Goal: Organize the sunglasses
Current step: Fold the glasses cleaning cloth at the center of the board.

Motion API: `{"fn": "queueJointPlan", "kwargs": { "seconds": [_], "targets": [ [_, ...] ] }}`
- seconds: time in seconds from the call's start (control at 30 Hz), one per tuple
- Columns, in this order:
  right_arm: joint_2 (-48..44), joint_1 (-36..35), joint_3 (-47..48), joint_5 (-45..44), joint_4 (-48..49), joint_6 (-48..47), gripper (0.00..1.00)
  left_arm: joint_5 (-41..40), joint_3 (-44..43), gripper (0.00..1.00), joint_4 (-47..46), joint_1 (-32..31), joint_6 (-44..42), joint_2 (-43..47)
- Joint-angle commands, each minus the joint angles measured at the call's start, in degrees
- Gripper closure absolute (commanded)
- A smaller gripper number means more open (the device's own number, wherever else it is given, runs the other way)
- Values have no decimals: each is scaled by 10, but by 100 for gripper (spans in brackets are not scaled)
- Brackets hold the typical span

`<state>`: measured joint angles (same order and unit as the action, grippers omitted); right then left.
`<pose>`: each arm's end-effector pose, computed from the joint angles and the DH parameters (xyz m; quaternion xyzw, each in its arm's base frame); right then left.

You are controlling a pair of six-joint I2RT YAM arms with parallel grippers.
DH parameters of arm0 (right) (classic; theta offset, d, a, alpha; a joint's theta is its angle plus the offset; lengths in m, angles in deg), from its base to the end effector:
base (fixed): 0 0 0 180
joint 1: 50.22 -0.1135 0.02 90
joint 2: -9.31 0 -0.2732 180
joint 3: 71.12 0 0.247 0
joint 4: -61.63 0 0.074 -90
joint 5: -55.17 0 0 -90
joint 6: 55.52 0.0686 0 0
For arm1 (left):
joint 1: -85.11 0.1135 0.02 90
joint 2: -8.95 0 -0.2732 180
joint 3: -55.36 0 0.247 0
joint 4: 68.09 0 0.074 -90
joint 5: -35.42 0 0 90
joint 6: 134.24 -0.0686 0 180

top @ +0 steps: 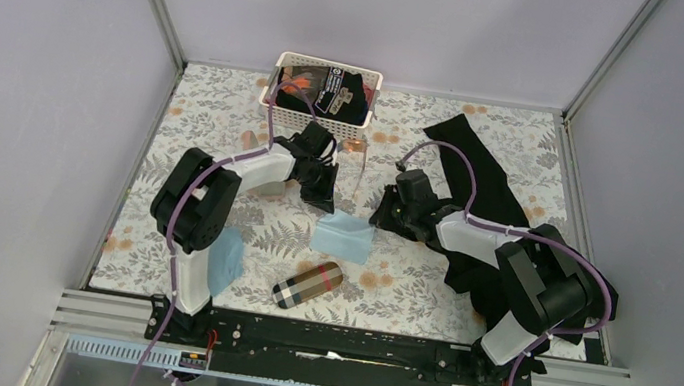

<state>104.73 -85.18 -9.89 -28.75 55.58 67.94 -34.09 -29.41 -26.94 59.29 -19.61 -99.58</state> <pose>0.2898 0.2115 0.1548 -0.0342 0.9055 0.2760 0.3204 0.3420 -0.1921 0.1478 0.0486 0.9601 -0.2481 0.1194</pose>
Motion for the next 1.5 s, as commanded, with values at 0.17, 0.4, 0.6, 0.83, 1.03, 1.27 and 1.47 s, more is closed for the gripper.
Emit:
{"fn": "queueJointPlan", "kwargs": {
  "seconds": [0.17, 0.4, 0.6, 0.83, 1.03, 1.27, 1.47],
  "targets": [
    [-13, 2, -22, -23, 63, -40, 87, -27, 9, 100, -40, 2, -2, -3],
    [-24, 1, -25, -71, 32, -48, 62, -21, 4, 100, -34, 2, -3, -14],
    [-39, 2, -12, -79, 14, -27, 59, -18, 3, 100, -36, 3, 3, -15],
    [5, 2, 62, -65, -71, -4, 63, -13, -11, 100, -28, 3, -2, -15],
    [-1, 1, 30, -35, -36, 20, 79, -7, -8, 100, -28, 2, -2, -17],
    [25, 1, 13, -16, -31, 14, 88, -6, -11, 100, -25, 2, -3, -19],
    [38, 1, 24, -44, -66, 10, 90, -5, -9, 100, -24, 2, -3, -19]
  ]
}}
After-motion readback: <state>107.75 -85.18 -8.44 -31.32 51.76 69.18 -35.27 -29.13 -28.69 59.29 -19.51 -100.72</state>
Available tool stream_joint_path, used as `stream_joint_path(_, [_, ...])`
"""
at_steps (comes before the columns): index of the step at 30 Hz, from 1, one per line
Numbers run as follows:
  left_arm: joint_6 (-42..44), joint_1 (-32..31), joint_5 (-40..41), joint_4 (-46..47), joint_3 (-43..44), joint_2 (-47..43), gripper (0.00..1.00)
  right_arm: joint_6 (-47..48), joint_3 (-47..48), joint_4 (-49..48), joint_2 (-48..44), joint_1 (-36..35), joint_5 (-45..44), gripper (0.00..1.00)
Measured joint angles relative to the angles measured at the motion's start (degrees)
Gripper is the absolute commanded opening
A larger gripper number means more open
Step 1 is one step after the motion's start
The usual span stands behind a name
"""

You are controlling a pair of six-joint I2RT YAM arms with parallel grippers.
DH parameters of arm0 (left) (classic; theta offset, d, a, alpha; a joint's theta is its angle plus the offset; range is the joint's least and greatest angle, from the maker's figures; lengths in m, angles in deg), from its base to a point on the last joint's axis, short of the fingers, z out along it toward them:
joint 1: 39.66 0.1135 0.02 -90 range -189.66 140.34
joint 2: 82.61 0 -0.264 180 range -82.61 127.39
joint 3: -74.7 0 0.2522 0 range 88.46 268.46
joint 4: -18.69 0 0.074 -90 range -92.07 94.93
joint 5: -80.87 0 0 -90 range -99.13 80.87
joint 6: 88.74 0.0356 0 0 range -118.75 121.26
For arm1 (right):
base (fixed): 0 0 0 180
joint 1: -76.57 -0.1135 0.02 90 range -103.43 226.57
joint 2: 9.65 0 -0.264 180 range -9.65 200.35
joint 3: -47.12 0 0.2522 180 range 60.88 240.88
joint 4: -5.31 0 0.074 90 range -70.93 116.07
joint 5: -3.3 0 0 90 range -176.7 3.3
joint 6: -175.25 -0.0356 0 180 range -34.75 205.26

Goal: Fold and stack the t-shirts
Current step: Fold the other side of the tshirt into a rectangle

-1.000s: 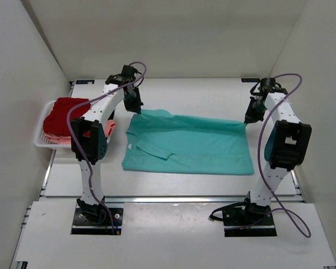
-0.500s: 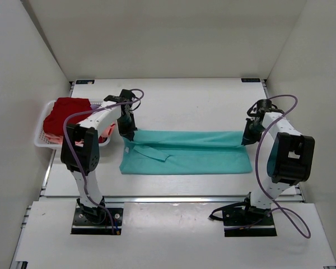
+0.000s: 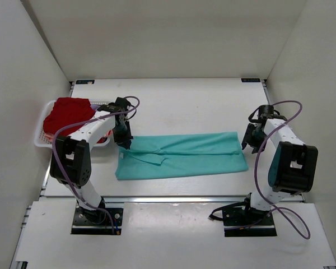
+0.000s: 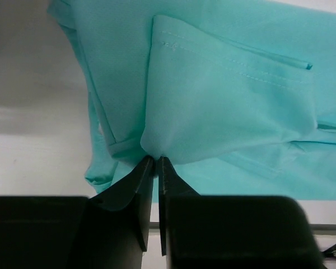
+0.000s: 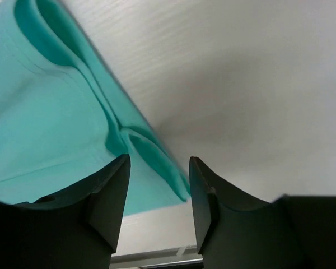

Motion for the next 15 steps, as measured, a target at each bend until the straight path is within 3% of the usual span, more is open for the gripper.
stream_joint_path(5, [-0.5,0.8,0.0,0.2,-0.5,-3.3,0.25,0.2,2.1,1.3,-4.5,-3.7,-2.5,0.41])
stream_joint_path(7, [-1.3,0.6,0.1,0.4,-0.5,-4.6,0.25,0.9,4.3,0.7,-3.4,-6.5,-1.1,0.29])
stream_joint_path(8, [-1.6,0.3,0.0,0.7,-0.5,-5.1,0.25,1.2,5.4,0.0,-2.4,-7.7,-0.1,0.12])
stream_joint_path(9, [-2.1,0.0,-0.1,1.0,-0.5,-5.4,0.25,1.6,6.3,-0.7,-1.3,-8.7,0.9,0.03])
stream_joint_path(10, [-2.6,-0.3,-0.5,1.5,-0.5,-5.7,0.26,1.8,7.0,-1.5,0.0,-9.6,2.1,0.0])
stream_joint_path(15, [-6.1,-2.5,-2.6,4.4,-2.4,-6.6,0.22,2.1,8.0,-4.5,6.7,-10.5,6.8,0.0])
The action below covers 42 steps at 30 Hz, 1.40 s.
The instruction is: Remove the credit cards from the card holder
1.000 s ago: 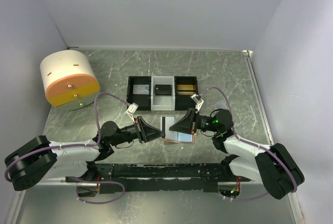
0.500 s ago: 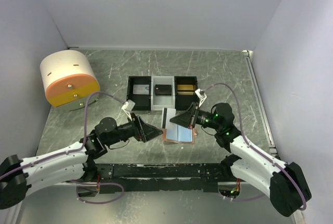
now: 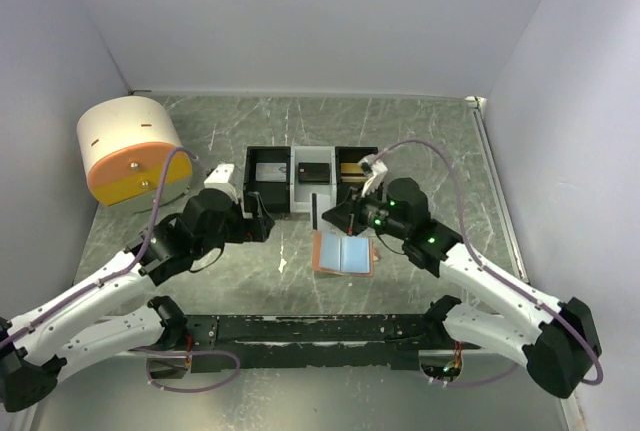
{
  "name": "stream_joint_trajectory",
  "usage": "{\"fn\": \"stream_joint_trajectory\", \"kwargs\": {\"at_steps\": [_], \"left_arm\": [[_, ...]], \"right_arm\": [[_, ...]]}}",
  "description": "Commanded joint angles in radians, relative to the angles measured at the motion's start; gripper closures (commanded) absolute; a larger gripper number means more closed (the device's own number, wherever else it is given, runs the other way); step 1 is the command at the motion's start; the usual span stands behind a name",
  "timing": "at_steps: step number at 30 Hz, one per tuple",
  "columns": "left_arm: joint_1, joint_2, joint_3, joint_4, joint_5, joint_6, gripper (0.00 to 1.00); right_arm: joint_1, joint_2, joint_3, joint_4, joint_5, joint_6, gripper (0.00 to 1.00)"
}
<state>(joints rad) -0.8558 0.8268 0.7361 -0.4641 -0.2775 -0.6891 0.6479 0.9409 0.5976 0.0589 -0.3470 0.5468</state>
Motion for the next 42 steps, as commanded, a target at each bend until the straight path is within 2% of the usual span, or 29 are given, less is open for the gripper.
{"fn": "stream_joint_trajectory", "kwargs": {"at_steps": [1, 4, 7, 12, 15, 23, 27, 35, 42], "left_arm": [[0.141, 0.022, 0.041, -0.134, 0.006, 0.119, 0.00], [0.279, 0.033, 0.058, -0.151, 0.070, 0.183, 0.00], [0.400, 0.045, 0.086, -0.171, 0.120, 0.235, 0.00], [0.571, 0.062, 0.089, -0.134, 0.187, 0.292, 0.00], [0.638, 0.032, 0.065, -0.092, 0.208, 0.302, 0.00], [0.647, -0.106, 0.047, -0.098, 0.083, 0.288, 0.00], [0.648, -0.145, 0.032, -0.083, 0.089, 0.290, 0.00], [0.647, -0.127, 0.046, -0.101, 0.121, 0.294, 0.00], [0.647, -0.150, 0.035, -0.082, 0.123, 0.297, 0.01]], "right_arm": [[0.131, 0.077, 0.088, -0.072, 0.237, -0.137, 1.00], [0.199, 0.143, 0.146, -0.091, 0.317, -0.187, 1.00], [0.216, 0.217, 0.217, -0.117, 0.358, -0.217, 1.00], [0.258, 0.365, 0.369, -0.188, 0.434, -0.302, 1.00], [0.278, 0.454, 0.461, -0.217, 0.472, -0.346, 1.00], [0.298, 0.730, 0.726, -0.307, 0.541, -0.437, 1.00], [0.301, 0.864, 0.872, -0.380, 0.591, -0.494, 1.00], [0.302, 1.060, 1.093, -0.454, 0.663, -0.617, 1.00], [0.301, 1.170, 1.184, -0.443, 0.746, -0.741, 1.00]]}}
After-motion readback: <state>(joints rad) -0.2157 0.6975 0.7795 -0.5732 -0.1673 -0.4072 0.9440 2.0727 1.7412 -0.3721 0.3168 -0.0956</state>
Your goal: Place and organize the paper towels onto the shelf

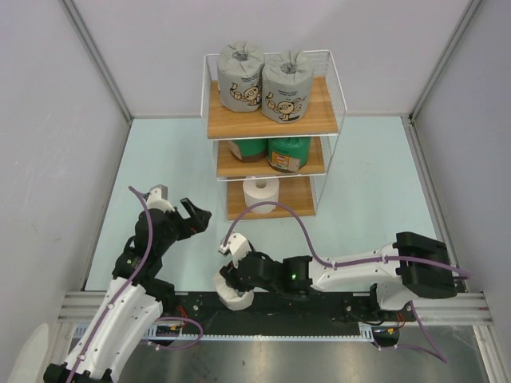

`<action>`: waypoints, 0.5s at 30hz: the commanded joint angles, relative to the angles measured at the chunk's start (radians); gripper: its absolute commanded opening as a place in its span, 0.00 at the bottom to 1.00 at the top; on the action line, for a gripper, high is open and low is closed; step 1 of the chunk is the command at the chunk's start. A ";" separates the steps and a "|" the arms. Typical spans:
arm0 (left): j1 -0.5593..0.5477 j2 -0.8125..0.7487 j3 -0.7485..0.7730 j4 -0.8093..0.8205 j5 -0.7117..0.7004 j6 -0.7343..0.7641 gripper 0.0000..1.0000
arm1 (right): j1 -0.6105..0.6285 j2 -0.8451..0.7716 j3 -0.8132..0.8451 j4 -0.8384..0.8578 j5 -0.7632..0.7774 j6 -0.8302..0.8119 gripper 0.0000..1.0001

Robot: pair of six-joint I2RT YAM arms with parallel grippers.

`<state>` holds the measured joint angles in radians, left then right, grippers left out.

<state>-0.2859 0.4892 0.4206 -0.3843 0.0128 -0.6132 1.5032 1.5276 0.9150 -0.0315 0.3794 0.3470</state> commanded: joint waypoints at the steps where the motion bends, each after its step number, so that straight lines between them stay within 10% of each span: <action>1: -0.007 -0.017 -0.005 0.005 0.009 -0.020 1.00 | 0.025 0.046 0.018 -0.033 0.088 0.030 0.63; 15: -0.015 -0.028 -0.006 0.005 0.006 -0.023 1.00 | 0.075 -0.046 0.015 -0.053 0.361 0.083 0.38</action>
<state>-0.2928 0.4721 0.4206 -0.3847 0.0120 -0.6136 1.5837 1.5440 0.9241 -0.0448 0.5858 0.4080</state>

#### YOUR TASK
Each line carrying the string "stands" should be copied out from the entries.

#### ANSWER
The usual span stands behind a name
  "description": "Commanded joint angles in radians, relative to the angles measured at the motion's start; gripper closures (commanded) absolute; a larger gripper number means more closed (the device's own number, wherever else it is given, runs the other way); step 1 is the command at the motion's start; the usual span stands behind a name",

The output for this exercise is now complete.